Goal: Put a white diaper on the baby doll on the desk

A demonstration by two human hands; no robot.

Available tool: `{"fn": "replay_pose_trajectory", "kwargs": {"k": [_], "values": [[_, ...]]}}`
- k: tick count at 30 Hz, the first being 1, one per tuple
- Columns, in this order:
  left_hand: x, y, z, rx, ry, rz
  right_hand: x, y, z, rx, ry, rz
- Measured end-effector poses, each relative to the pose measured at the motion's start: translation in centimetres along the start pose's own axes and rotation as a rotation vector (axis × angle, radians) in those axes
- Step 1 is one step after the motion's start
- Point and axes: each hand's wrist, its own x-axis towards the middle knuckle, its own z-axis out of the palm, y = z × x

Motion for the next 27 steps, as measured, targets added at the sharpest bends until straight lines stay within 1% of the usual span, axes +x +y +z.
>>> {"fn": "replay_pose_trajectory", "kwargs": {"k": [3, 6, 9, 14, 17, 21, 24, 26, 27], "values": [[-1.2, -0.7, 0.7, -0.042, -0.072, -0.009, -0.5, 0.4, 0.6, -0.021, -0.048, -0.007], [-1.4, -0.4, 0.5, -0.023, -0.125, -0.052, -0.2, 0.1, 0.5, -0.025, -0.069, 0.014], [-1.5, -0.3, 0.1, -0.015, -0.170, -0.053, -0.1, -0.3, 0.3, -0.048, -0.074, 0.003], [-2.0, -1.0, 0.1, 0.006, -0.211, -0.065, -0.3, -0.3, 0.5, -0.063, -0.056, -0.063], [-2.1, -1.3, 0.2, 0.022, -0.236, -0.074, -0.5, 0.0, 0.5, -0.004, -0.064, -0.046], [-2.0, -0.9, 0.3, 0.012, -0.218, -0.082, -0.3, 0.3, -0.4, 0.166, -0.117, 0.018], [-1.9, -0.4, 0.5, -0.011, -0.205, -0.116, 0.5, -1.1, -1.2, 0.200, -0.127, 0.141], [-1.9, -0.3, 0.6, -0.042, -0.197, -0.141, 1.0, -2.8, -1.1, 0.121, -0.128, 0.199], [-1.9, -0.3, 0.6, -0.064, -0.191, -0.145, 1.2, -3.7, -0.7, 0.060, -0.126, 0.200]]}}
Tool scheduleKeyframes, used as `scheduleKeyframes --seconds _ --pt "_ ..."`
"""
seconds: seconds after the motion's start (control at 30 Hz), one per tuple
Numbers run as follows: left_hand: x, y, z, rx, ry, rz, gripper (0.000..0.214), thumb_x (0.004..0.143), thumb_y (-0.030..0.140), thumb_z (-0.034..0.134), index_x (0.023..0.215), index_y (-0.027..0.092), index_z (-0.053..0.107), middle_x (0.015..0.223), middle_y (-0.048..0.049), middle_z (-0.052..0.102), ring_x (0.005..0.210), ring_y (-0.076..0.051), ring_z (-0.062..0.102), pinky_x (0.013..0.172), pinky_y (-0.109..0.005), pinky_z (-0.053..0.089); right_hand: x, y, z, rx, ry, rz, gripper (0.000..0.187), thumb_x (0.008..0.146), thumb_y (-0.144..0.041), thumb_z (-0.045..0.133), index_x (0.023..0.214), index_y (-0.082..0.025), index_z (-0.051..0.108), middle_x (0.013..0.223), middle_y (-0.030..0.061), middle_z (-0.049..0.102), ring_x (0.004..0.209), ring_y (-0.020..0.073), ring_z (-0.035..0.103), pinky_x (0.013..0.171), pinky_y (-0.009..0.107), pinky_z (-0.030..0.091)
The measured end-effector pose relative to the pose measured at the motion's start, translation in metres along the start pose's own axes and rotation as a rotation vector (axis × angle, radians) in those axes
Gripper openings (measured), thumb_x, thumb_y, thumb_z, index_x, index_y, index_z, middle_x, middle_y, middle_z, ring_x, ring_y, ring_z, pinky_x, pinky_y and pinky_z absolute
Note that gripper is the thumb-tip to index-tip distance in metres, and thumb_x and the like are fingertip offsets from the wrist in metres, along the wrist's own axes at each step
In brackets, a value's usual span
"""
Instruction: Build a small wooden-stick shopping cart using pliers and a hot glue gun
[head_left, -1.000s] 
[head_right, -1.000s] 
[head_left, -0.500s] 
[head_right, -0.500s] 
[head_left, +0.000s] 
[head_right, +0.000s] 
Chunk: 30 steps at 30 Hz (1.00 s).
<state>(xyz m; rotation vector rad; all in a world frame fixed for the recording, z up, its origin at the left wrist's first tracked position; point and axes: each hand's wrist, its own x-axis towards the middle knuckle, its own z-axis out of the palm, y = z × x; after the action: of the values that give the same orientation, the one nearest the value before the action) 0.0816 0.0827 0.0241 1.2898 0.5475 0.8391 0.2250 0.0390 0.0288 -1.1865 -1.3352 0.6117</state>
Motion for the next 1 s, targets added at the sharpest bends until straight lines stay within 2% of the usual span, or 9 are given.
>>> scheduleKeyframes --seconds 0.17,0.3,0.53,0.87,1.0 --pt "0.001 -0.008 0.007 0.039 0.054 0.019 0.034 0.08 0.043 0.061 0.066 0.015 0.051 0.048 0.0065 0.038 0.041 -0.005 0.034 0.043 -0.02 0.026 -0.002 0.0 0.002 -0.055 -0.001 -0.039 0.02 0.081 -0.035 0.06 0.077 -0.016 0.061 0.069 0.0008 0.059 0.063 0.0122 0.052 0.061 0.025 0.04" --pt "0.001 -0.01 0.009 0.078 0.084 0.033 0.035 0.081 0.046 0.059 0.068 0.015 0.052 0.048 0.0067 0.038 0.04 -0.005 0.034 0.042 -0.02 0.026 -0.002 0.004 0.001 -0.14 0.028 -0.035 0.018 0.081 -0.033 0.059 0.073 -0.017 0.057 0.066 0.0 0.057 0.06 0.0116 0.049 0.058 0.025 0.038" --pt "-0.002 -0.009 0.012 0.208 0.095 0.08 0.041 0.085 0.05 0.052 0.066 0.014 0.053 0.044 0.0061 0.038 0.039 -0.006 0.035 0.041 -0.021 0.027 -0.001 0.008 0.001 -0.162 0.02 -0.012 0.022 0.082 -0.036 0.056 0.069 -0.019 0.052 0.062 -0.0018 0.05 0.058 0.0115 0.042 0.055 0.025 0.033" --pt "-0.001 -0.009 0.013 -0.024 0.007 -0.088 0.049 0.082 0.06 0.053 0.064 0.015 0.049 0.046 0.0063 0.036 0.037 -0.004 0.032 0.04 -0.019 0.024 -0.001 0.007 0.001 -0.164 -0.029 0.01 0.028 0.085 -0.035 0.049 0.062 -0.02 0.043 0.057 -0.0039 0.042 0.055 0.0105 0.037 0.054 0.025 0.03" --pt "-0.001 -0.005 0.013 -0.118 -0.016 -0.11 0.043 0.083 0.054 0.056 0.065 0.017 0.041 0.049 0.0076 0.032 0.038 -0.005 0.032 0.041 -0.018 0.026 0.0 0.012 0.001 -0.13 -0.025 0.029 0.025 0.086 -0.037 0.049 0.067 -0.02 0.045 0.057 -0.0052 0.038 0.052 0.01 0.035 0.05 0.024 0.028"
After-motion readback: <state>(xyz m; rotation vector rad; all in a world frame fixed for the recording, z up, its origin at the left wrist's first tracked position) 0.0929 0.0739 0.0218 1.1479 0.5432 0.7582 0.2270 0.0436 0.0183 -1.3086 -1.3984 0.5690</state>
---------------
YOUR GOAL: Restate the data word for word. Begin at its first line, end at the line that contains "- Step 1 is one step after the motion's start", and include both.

YOUR RESPONSE:
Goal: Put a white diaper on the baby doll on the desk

A demonstration by two human hands; no robot.

Available tool: `{"fn": "replay_pose_trajectory", "kwargs": {"k": [_], "values": [[_, ...]]}}`
- k: tick count at 30 Hz, the first being 1, one per tuple
- Columns, in this order:
  left_hand: x, y, z, rx, ry, rz
  right_hand: x, y, z, rx, ry, rz
- Measured end-effector poses, each relative to the pose measured at the motion's start: translation in centimetres along the start pose's own axes and rotation as a rotation vector (axis × angle, radians) in those axes
- Step 1 is one step after the motion's start

That wraps up the answer.